If I read one more of those I'll barf... If you get a DVX you'll see that the lcd monitor (and even a seperate production monitor) will display the video as "stuttery"... that's because the camera has to do a computer process similar to "pulldown"... the gist is that there's so much going on in the camera (to run 24 frames on a 29.97 medium) that it can't display what it's actually putting on tape as it's doing it...

The "apparent" slower/stuttery motion has fooled a lot of people into never using this feature... and wrongly concluding that 24p just looks stuttery.

Shoot something in 24p and capture it to your NLE then see what you have... big difference.

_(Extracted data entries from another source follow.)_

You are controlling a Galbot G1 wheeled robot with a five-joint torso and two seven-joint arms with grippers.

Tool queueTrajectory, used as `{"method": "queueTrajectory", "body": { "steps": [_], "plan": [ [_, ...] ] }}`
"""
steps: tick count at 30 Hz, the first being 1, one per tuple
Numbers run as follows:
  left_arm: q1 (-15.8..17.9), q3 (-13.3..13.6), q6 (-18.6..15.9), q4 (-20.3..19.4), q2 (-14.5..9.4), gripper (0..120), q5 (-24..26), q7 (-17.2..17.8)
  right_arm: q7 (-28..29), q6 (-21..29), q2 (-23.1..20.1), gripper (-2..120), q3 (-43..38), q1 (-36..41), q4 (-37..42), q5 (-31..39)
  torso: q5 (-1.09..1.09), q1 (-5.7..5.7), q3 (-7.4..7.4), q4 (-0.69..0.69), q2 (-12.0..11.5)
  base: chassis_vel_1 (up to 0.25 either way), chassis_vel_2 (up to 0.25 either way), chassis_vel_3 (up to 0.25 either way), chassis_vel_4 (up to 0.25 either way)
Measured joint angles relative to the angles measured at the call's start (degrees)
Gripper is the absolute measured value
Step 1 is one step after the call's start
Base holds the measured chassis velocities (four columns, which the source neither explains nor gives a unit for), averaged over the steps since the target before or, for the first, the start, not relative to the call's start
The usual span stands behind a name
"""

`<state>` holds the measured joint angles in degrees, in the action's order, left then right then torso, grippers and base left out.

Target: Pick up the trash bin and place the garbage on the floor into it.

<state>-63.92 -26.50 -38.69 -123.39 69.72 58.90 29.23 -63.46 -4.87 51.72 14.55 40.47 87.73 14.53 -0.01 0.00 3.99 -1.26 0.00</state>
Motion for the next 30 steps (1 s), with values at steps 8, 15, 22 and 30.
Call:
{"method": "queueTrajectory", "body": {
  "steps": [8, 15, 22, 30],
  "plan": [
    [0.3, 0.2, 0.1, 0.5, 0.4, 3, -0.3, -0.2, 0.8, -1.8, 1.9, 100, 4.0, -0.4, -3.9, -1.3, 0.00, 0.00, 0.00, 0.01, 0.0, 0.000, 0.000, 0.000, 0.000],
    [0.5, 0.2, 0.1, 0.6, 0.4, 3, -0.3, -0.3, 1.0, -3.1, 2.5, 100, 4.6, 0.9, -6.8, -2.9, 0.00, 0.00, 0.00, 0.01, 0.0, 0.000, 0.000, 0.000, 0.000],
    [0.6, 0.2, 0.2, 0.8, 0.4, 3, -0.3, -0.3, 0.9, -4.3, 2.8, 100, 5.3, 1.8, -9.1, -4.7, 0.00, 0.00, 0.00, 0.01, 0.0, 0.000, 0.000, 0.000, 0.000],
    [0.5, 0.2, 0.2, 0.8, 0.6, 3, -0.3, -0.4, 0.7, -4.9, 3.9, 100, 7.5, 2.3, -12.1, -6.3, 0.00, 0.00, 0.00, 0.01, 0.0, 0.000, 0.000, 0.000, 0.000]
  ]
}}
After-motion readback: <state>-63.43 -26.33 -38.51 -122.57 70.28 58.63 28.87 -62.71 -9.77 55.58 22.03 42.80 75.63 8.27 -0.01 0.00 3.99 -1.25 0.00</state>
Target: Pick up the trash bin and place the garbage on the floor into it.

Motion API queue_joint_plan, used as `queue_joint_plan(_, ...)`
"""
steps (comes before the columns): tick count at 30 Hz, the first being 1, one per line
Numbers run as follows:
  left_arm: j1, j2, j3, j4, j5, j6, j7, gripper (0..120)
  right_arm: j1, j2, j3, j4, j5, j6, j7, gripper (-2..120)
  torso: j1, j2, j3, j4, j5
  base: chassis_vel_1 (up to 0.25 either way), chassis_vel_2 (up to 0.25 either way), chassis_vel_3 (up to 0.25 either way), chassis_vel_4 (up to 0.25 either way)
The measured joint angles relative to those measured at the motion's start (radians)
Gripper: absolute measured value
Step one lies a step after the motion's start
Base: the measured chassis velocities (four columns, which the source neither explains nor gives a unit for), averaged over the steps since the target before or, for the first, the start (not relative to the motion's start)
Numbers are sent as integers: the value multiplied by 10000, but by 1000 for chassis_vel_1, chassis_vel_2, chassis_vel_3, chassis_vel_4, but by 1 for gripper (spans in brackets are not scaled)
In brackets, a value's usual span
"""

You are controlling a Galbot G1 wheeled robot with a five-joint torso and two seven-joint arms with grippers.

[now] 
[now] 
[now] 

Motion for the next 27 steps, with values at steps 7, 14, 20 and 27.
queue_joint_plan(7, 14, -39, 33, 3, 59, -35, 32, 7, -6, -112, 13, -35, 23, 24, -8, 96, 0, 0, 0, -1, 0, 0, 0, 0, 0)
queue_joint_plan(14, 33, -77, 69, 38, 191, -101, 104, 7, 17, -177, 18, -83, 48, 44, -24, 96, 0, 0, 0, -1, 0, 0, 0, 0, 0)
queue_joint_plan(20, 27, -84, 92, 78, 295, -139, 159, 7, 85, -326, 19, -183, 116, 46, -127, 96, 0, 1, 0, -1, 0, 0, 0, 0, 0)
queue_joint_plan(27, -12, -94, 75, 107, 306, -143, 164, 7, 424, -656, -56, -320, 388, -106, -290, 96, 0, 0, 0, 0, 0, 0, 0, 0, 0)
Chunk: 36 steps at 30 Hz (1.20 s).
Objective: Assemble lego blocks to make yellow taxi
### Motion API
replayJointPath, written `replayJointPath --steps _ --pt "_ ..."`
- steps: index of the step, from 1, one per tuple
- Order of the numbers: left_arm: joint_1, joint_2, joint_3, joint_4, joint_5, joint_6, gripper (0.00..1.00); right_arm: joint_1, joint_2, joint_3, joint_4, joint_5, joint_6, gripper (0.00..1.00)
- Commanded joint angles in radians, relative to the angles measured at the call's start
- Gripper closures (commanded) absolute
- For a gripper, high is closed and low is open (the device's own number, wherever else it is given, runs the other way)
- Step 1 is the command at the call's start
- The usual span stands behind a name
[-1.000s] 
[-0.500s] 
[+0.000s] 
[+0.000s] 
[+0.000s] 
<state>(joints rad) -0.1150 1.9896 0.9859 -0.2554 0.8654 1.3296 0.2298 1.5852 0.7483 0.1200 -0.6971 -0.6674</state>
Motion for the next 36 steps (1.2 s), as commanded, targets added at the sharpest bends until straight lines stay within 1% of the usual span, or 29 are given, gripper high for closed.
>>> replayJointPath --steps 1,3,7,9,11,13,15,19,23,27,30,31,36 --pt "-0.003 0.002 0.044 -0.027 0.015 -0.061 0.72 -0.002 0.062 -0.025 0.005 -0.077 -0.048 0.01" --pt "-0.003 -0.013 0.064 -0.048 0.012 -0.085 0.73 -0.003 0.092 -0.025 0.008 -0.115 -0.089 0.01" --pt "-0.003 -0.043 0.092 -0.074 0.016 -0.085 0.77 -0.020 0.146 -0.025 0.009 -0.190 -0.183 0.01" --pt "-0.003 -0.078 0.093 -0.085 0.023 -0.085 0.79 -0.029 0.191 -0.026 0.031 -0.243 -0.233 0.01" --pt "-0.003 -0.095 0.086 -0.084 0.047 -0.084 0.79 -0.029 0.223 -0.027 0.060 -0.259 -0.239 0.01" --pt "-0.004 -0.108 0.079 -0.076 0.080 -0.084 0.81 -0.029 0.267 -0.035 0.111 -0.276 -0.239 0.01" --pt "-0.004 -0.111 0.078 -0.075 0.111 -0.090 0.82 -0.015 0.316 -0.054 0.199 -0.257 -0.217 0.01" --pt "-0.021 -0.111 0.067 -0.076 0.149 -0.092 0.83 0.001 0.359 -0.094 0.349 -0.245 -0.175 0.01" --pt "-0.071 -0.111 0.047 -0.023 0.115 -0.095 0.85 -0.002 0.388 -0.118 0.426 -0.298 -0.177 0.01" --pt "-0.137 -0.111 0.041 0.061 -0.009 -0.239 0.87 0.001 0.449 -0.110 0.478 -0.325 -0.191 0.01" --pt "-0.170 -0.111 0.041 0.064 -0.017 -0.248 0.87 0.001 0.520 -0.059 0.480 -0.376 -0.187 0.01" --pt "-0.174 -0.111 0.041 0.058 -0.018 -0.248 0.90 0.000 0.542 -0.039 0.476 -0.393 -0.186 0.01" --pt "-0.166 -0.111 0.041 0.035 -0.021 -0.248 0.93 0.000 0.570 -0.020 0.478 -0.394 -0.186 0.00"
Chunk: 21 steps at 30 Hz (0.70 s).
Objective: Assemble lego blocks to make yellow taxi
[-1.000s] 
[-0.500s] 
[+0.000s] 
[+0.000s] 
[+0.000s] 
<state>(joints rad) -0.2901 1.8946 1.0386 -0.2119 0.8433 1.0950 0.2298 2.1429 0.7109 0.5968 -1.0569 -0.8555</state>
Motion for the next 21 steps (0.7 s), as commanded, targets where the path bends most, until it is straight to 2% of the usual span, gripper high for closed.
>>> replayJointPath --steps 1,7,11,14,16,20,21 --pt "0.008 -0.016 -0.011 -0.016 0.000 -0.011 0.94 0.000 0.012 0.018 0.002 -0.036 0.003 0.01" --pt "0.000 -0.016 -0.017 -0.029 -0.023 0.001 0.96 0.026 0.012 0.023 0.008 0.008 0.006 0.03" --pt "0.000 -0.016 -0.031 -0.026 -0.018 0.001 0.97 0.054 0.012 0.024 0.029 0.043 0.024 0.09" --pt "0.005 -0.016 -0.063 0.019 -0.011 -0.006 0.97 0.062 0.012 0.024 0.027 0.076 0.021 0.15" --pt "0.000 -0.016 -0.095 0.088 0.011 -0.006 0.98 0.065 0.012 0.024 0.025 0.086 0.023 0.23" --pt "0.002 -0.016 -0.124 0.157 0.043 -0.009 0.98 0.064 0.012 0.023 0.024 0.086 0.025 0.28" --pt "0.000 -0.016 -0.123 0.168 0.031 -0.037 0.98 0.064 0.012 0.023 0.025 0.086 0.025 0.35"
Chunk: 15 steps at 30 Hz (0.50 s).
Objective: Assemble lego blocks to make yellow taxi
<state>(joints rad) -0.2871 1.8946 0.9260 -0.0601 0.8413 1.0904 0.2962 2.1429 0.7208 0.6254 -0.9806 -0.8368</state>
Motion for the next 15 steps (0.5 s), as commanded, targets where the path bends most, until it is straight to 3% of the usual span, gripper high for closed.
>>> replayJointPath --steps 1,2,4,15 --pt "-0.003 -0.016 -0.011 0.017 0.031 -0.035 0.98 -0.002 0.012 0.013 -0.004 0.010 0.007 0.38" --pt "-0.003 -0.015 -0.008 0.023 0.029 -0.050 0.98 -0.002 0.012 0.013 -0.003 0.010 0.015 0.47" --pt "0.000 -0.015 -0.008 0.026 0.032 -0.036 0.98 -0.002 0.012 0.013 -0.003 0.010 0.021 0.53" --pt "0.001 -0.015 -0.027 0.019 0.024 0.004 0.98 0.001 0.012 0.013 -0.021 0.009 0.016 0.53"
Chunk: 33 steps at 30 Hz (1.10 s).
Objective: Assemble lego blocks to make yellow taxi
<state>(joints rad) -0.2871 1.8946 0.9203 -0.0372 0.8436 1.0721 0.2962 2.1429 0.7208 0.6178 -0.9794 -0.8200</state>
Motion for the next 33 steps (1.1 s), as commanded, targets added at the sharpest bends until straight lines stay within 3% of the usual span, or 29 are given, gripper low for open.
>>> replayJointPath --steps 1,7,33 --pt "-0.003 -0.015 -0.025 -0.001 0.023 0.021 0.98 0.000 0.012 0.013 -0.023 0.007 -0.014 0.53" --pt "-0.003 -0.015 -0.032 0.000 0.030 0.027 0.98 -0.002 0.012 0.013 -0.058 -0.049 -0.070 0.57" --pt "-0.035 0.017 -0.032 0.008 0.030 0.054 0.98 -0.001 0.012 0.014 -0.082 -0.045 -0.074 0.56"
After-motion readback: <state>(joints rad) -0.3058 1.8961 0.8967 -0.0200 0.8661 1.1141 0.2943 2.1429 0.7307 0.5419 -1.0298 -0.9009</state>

Of course there are action scenes or other sequences that don't lend themselves to 24p as well as 30p... you'll see when you get one.

The other issue that Peter is addressing is that a cinematic look isn't simply the 24 frames rate. The "p" means progressive scan which is a big deal... then you have cinematic gamma (color response) curves which can be adjusted in camera... again a big deal... and you also have BLACK DETAIL which can be adjusted in camera... need I say it?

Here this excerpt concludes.